By Sofia Elizabella Wyciślik-Wilson
Published 3 years ago

Microsoft has revealed details of its latest foray into the world of artificial intelligence. Billed as a "neural codec language model", VALL-E is an advanced AI-driven text-to-speech (TTS) system that the developers say can be trained to speak like anyone's based on just a three-second sample of their voice.

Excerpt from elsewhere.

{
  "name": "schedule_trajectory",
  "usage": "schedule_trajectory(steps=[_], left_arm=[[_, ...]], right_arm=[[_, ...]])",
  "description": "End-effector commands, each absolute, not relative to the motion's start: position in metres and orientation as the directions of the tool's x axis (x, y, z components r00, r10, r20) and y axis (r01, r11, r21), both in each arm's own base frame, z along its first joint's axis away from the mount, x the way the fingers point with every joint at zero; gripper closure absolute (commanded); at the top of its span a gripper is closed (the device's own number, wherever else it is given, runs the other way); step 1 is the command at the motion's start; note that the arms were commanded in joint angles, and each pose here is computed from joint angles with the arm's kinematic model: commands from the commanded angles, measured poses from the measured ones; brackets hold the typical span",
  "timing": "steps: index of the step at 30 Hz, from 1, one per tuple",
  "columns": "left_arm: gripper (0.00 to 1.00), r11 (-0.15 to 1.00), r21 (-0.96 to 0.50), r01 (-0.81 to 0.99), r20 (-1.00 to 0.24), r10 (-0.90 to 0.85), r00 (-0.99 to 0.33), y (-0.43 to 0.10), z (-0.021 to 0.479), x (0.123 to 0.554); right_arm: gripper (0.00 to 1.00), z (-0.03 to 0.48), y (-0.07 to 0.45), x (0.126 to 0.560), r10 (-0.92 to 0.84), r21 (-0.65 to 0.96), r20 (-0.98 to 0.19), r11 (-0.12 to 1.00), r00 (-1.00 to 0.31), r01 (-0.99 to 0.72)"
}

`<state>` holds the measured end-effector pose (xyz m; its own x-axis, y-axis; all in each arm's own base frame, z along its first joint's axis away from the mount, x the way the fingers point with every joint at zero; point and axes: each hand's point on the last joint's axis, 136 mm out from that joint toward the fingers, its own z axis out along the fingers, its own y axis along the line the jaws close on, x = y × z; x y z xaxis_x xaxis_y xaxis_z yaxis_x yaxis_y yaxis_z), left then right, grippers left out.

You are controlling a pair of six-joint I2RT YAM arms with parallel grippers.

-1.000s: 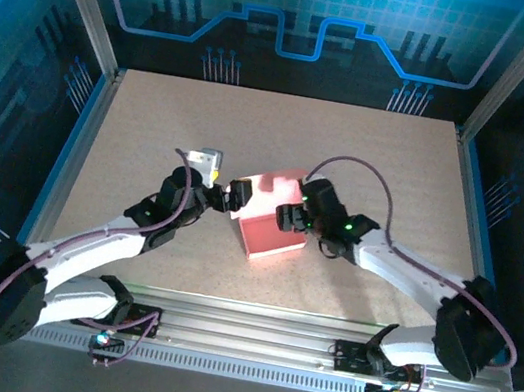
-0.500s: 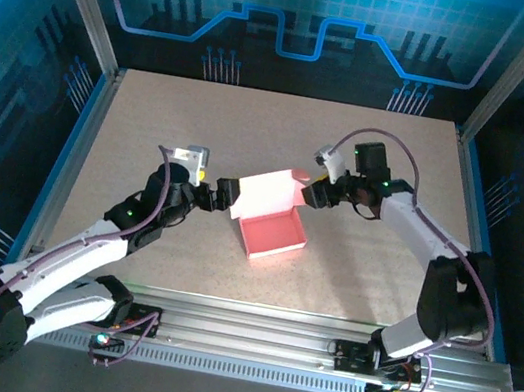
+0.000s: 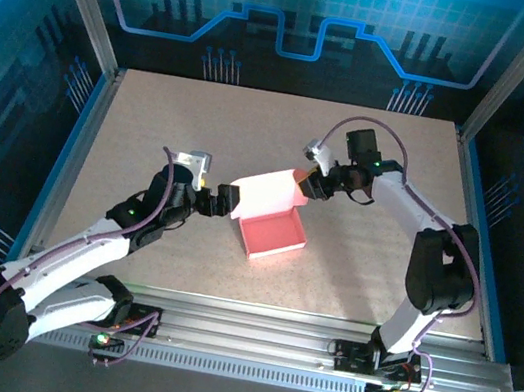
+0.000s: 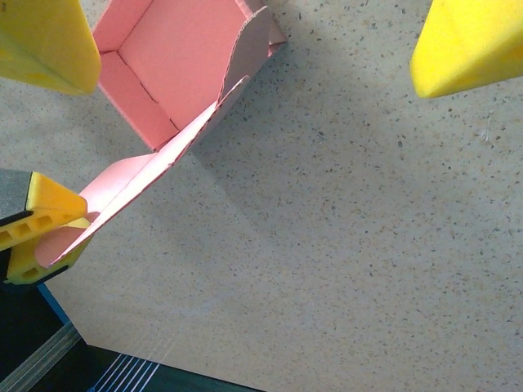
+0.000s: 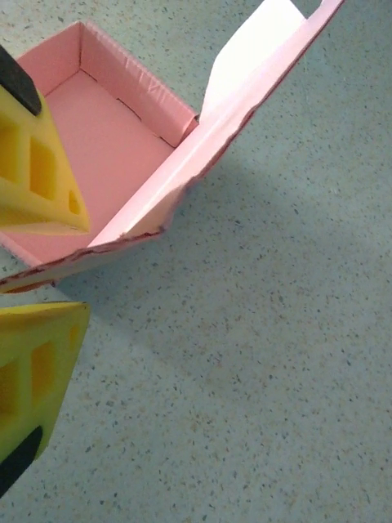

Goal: Fold the paper box

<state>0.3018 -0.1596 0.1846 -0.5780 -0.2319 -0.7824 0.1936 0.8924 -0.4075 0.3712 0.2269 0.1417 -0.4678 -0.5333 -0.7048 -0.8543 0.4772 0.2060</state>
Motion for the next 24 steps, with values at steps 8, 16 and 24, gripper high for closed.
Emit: schedule_trajectory(steps=[8,16,24], left_arm=[[0.01,0.837,-0.508,0.203,-0.737,-0.301,-0.605,-0.166,0.194,0.303],[0.06,0.893,-0.368,0.260,-0.781,-0.145,-0.607,-0.175,0.194,0.305],[0.29,0.887,-0.121,0.446,-0.736,0.221,-0.640,-0.188,0.173,0.313]], right_arm=[[0.95,0.137,0.236,0.361,-0.556,0.270,-0.681,0.413,-0.476,-0.870],[1.00,0.138,0.231,0.355,-0.559,0.214,-0.690,0.451,-0.461,-0.866],[1.00,0.142,0.227,0.351,-0.564,0.189,-0.693,0.460,-0.450,-0.867]])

The result is an incredibly natural-sounding TTS system that takes an entirely different approach to existing systems. Able to convey tone and emotion better than ever, VALL-E sounds realistically human, but there are concerns that it could be used for audio deepfakes.

See also:

The AI has been built and trained using 60,000 hours of audio input from thousands of individuals, including public domain audio books. Working with a short sample, VALL-E is able to closely mimic the tone and timbre of a voice in a way that has simply not been possible previously.

Writing about VALL-E, a team of Microsoft researchers say:

We introduce a language modeling approach for text to speech synthesis (TTS). Specifically, we train a neural codec language model (called VALL-E) using discrete codes derived from an off-the-shelf neural audio codec model, and regard TTS as a conditional language modeling task rather than continuous signal regression as in previous work. During the pre-training stage, we scale up the TTS training data to 60K hours of English speech which is hundreds of times larger than existing systems. VALL-E emerges in-context learning capabilities and can be used to synthesize high-quality personalized speech with only a 3-second enrolled recording of an unseen speaker as an acoustic prompt.

The team goes on to say: "Experiment results show that VALL-E significantly outperforms the state-of-the-art zero-shot TTS system in terms of speech naturalness and speaker similarity. In addition, we find VALL-E could preserve the speaker's emotion and acoustic environment of the acoustic prompt in synthesis".

You can find out more over on the VALL-E demo page where there are numerous samples of how it sounds based on various training inputs.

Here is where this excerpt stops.